我蹲在床上,萨拉玛诺坐在桌前的一张椅子上。他面对着我,双手放在膝盖上。他还戴着他的旧毡帽。在发黄的小胡子下面,他嘴里含含糊糊不知在说什么。我有点讨厌他了,不过我无事可干,也没有一点睡意。没话找活,我就问起他的狗来。他说他是在他老婆死后有了那条狗。他结婚相当晚。年轻的时候,他曾经想演戏,所以当兵时,他在军队歌舞剧团里演戏。但最后,他进了铁路部门,他并不后悔,因为他现在有一小笔退休金。他和他老婆在一起并不幸福,但总的说来,他也习惯了。她死后,他感到十分孤独。于是他便跟一个工友要了一条狗,那时它还很小。他得拿奶瓶喂它。因为狗比人活得时间短,他们就一块儿老了。“它脾气很坏,”萨拉玛诺说,“我们俩常常吵架。不过,这总算还是一条好狗。”我说它是良种,萨拉玛诺好像很高兴。他说:“您还没在它生病以前见过它呢;它最漂亮的是那一身毛。”自从这狗得了这种皮肤病,萨拉玛诺每天早晚两次给它抹药。但是据他看,它真正的病是衰老,而衰老是治不好的。
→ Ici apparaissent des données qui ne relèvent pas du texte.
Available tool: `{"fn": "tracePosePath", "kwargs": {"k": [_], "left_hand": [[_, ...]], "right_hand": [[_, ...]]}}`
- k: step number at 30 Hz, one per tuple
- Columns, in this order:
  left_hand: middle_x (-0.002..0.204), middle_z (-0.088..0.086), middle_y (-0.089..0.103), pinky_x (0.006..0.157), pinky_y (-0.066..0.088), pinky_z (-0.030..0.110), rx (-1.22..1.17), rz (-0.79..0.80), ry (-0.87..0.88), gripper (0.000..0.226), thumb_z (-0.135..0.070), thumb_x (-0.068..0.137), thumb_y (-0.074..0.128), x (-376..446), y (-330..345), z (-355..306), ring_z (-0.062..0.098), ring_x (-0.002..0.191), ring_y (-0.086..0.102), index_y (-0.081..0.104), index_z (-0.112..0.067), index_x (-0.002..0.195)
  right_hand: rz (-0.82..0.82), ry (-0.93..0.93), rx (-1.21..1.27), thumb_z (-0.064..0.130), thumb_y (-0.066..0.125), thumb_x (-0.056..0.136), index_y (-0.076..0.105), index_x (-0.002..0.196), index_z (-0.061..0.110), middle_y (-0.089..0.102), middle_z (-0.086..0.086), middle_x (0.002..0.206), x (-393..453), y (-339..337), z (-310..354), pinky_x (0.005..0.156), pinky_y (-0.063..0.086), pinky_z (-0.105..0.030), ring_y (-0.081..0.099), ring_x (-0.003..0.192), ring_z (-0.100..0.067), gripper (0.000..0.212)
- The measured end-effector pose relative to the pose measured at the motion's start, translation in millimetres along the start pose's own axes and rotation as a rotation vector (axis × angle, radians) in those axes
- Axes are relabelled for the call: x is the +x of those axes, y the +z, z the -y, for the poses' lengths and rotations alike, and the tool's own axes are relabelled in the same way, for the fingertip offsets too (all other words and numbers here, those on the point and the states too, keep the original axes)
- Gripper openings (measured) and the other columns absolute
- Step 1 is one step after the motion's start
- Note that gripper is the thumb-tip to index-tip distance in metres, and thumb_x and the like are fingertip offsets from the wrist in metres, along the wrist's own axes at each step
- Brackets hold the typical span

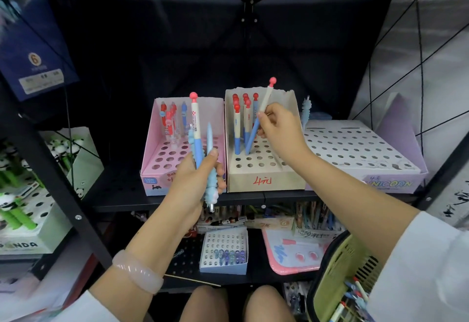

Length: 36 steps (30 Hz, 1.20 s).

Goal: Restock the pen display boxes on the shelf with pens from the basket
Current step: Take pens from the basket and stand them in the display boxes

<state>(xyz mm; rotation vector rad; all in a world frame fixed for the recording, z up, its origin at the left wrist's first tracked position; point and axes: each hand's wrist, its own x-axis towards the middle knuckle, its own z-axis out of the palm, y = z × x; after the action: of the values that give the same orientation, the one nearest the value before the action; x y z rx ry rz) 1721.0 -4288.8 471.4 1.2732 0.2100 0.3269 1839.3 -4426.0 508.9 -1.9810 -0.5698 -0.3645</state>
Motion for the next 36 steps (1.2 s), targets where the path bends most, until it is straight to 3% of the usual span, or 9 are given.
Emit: {"fn": "tracePosePath", "kwargs": {"k": [5,10,14,21,24,28,31,34,36], "left_hand": [[0.056,-0.003,0.055,0.04,0.043,0.021,0.011,0.008,0.0,0.014,-0.023,0.095,0.051,-1,-3,-1,0.011,0.042,0.049,0.049,-0.014,0.084],[0.053,-0.004,0.06,0.05,0.052,0.021,-0.038,0.013,0.028,0.019,-0.019,0.098,0.043,-1,-1,-1,0.01,0.048,0.059,0.052,-0.009,0.084],[0.055,-0.005,0.063,0.053,0.052,0.018,-0.055,0.034,0.04,0.022,-0.018,0.098,0.041,-2,2,-5,0.007,0.053,0.063,0.054,-0.009,0.083],[0.079,0.011,0.073,0.075,0.058,0.032,-0.263,0.043,-0.047,0.023,-0.021,0.097,0.045,5,27,-9,0.019,0.075,0.072,0.059,-0.004,0.089],[0.079,0.007,0.074,0.07,0.059,0.031,-0.265,0.058,-0.089,0.021,-0.022,0.095,0.049,4,42,-6,0.017,0.077,0.072,0.062,-0.006,0.09],[0.082,0.008,0.074,0.068,0.059,0.033,-0.252,0.099,-0.117,0.019,-0.022,0.096,0.049,1,64,-2,0.016,0.078,0.071,0.061,-0.009,0.097],[0.074,0.004,0.073,0.056,0.057,0.032,-0.137,0.163,-0.087,0.022,-0.025,0.098,0.043,0,75,0,0.017,0.068,0.071,0.06,-0.013,0.094],[0.06,0.001,0.068,0.046,0.051,0.024,0.037,0.165,-0.064,0.021,-0.027,0.099,0.041,2,84,5,0.014,0.044,0.06,0.053,-0.01,0.094],[0.053,-0.002,0.06,0.04,0.041,0.02,0.09,0.179,-0.078,0.021,-0.028,0.098,0.043,7,90,9,0.01,0.034,0.043,0.052,-0.009,0.098]], "right_hand": [[-0.036,-0.102,-0.105,0.023,0.05,0.096,0.051,0.085,0.019,0.06,0.003,0.075,5,4,-5,0.059,0.047,-0.008,0.061,0.07,-0.01,0.011],[0.22,-0.046,-0.254,0.02,0.053,0.094,0.055,0.088,0.015,0.061,-0.003,0.076,0,17,-17,0.063,0.05,-0.023,0.06,0.069,-0.016,0.008],[0.099,-0.05,-0.264,0.02,0.06,0.09,0.059,0.105,0.011,0.059,0.001,0.077,-6,15,-20,0.059,0.041,-0.018,0.058,0.069,-0.013,0.018],[0.145,-0.852,-0.428,0.009,0.058,0.085,0.065,0.115,0.012,0.061,-0.008,0.095,-47,-18,-7,0.06,0.05,-0.026,0.057,0.073,-0.016,0.031],[0.166,-0.971,-0.462,0.007,0.063,0.083,0.067,0.114,0.014,0.063,-0.012,0.103,-52,-27,-7,0.057,0.054,-0.038,0.062,0.082,-0.026,0.031],[0.041,-1.064,-0.545,0.007,0.066,0.08,0.072,0.098,0.009,0.067,-0.012,0.099,-52,-40,-11,0.052,0.05,-0.027,0.063,0.078,-0.024,0.019],[-0.009,-0.931,-0.409,0.009,0.059,0.083,0.069,0.098,0.003,0.069,-0.01,0.1,-54,-51,-16,0.064,0.052,-0.028,0.065,0.083,-0.02,0.019],[-0.089,-0.441,-0.14,0.022,0.053,0.09,0.056,0.106,0.009,0.066,-0.003,0.094,-45,-71,-19,0.067,0.054,-0.037,0.063,0.077,-0.015,0.021],[-0.165,-0.279,-0.071,0.024,0.05,0.094,0.048,0.104,0.016,0.061,0.008,0.085,-27,-89,-29,0.063,0.049,-0.022,0.06,0.071,-0.002,0.013]]}}
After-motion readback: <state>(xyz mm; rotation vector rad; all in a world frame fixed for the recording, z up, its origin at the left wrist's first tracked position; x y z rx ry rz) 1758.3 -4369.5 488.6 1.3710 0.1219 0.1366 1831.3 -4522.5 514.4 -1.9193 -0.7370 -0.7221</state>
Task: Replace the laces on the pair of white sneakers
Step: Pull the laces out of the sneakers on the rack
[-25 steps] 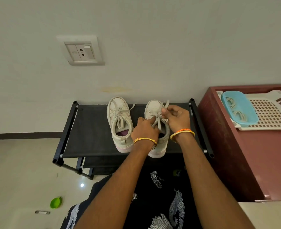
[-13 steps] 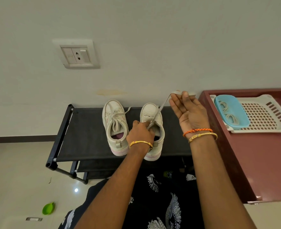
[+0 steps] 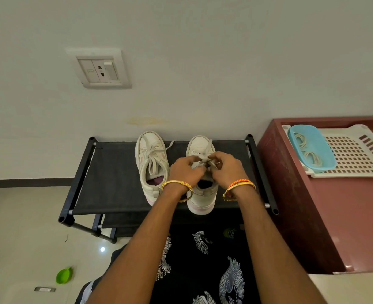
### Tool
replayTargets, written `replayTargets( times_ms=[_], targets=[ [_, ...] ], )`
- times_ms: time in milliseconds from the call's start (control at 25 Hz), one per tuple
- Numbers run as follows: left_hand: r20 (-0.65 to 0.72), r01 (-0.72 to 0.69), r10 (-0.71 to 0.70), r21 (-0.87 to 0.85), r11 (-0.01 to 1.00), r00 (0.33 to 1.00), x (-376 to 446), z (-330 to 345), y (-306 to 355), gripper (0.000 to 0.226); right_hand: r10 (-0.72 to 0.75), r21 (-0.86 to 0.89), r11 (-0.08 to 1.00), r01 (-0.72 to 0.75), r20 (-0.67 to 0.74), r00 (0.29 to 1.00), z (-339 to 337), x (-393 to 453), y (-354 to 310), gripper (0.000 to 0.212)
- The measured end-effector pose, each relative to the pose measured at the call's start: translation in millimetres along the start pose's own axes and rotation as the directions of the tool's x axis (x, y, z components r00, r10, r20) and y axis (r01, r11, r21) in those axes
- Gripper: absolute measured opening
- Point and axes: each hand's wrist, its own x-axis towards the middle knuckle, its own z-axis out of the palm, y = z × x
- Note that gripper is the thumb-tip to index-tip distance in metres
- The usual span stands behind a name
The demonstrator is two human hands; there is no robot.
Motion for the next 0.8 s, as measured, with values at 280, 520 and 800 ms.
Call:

À ce moment, j'ai baillé et le vieux m'a annoncé qu'il allait partir. Je lui ai dit qu'il pouvait rester, et que j'étais ennuyé de ce qui était arrive à son chien : il m'a remercié. Il m'a dit que maman aimait beaucoup son chien. En parlant d'elle, il l'appelait « votre pauvre mère. ». Il a émis la supposition que [70] je devais être bien malheureux depuis que maman était morte et je n'ai rien répondu. Il m'a dit alors, très vite et avec un air gêné, qu'il savait que dans le quartier on m'avait mal jugé parce que j'avais mis ma mère à l'asile, mais il me connaissait et il savait que j'aimais beaucoup maman. J'ai répondu, je ne sais pas encore pourquoi, que j'ignorais jusqu'ici qu'on me jugeât mal à cet égard, mais que l'asile m'avait paru une chose naturelle puisque je n'avais pas assez d'argent pour faire garder maman. « D'ailleurs, ai-je ajouté, il y avait longtemps qu'elle n'avait rien à me dire et qu'elle s'ennuyait toute seule. - Oui, m'a-t-il dit, et à l'asile, du moins, on se fait des camarades. » Puis il s'est excusé. Il voulait dormir. Sa vie avait changé maintenant et il ne savait pas trop ce qu'il allait faire. Pour la première fois depuis que je le connaissais, d'un geste furtif, il m'a tendu la main et j'ai senti les écailles de sa peau. Il a souri un peu et avant de partir, il m'a dit : « J'espère que les chiens n'aboieront pas cette nuit. Je crois toujours que c'est le mien. »
这时,我打了个哈欠,老头儿说他要走了。我跟他说他可以再待一会儿,对他狗的事我很难过,他谢谢我。他说妈妈很喜欢他的狗。说到她,他称她作“您那可怜的母亲”。他猜想妈妈死后我该是很痛苦,我没有说话。这时,他很快地,不大自然地对我说,他知道这一带的人对我看法不好,因为我把母亲送进了养老院,但他了解我,他知道我很爱妈妈。我回答说,我还不知道为什么,我也不知道在这方面他们对我看法不好,但是我认为把母亲送进养老院是件很自然的事,因为我雇不起人照顾她。“再说,”我补充说,“很久以来她就和我无话可说,她一个人待着门得慌。”他说:“是啊,在养老院里,她至少还有伴儿。”然后,他告辞了。他想睡觉。现在他的生活变了,他有些不知如何是好。他不好意思地伸过手来,这是自我认识他以来的第一次,我感到他手上有一块块硬皮。他微微一笑,在走出去之前又说:“我希望今天夜里狗不要叫。我老以为那是我的狗。”